Yanıma uzandığı yerden kalktı, "Yunusları öldürmeyin!" baskılı t-shirt'ünü düzeltti ve bana baktı.
"Açıkçası bugün çok bir özel bir günmüş gibi geliyor." sonunda duramadı ve kıkırdadı,
"Bilemiyorum ki."
Eğildi,nefesi yüzüme vuruyordu.Burnunu,burnuma sürttü ve gülümsedi.
"Iyiki doğdun Prenses."
"Ne zaman dilediğimden fazlasını vermekten vazgeçeceksin?"
Prensim.
Açık konuşmak gerekirse,ben yanlız bir insandım.Doğum günümde Spring Break'e benzer bir parti yada twerk yapan Miley Cyrus'lar beklemiyordum tabiki.Daha fazla yanlız insana ihtiyacım vardı sadece,Dale gibi.
Küçükken yetimhanede yaptığımız partileri hatırlıyordum.El yapımı çilekli pastaları ve gelen müfettişleri.
Ne kadar lanet olası günlerdi.
"Eve gitmek istemiyorum."
Doğruldu,haftanın beş günü benim odamdaydık zaten.Bazen kaçardık ve sahilde uzanırdık.Beni öpmek için özel yerlere ihtiyaç olmadığını söylerdi.
Sadece öptüğü kişinin özel olması gerektiğini.
Dale,göğüs kanserli,zorbalığa uğramış ve insanların yardım etmek için uğrunda koştukları bir genç değildi.

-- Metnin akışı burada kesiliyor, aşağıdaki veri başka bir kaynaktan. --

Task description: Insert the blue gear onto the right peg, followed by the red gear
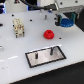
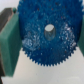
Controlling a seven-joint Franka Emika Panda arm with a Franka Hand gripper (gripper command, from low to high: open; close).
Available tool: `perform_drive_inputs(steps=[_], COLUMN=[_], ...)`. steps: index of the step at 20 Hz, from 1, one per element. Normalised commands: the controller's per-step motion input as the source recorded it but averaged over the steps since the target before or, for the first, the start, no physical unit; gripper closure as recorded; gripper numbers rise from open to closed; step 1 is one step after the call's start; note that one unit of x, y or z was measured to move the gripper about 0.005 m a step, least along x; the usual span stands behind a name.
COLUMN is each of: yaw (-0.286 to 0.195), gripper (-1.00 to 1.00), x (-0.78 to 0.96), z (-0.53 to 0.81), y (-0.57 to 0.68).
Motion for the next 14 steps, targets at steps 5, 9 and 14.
perform_drive_inputs(steps=[5,9,14], yaw=[0.000,0.000,0.000], gripper=[1.00,1.00,1.00], x=[0.68,0.74,0.78], z=[0.32,0.27,0.18], y=[-0.35,-0.33,-0.29])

Dale,benim acımasız ve hak etmediğim hayatımda mutlu olmamı sağlayan şeydi.
"Süprizleri severmisin?"
Cevabım hayır olmalıydı.Ama öyle hissetmemiştim.
"Değişir."
"Güzel,katlanacaksın."
Ayağa kalktı ve balkonun kapısını açtı.
"Ne?"
"Akşam,geleceğim.Hazır olmalısın."
Atladı.Eve girdi ve ben oturdum.
Telefonumun çalmasıyla irkildim.
"Ne var Jose?"
"Ah,Aman Tanrım! Paris,Paris."
"Ne oldu?"
"M-Momsen."
"Ne?"
"THE PRETTY RECKLESS NEW YORK'TA!"
"Kendine gel ve bana bunu ispat et." Heyecanlanmıştım.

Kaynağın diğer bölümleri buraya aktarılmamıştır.